> [EXERCISE DESCRIPTION]:
Look through the data below and extract, unchanged, the lines from the one that contains "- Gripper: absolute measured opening" to the one that contains "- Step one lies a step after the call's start", both included.

> [PROVIDED MATERIAL]:
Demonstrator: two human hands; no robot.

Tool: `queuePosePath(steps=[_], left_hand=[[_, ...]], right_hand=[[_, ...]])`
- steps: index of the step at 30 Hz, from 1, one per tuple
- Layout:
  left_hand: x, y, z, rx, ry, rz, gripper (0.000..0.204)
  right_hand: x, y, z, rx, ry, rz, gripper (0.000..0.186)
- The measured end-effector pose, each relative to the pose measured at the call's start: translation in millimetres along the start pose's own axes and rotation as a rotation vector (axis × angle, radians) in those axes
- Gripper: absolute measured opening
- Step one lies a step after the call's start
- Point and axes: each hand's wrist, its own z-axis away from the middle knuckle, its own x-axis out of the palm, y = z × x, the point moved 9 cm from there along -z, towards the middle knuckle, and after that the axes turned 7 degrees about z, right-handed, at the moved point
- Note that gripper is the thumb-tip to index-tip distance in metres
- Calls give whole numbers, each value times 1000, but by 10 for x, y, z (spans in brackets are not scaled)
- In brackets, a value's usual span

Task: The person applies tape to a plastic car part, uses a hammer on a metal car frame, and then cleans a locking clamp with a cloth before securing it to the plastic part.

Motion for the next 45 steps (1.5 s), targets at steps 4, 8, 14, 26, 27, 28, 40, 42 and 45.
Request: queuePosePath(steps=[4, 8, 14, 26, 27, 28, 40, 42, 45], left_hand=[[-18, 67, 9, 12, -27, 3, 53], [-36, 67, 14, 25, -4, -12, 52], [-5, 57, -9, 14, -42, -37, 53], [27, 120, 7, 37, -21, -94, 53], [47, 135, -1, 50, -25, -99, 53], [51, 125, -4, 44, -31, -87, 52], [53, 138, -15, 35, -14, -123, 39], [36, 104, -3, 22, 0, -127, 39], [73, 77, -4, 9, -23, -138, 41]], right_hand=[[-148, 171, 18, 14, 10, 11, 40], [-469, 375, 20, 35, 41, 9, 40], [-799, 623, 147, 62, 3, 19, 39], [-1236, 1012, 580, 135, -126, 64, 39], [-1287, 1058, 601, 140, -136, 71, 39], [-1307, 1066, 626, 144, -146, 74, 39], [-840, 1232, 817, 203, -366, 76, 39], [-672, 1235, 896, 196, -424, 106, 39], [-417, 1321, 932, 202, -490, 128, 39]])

> [RESULT OF THIS TASK]:
- Gripper: absolute measured opening
- Step one lies a step after the call's start

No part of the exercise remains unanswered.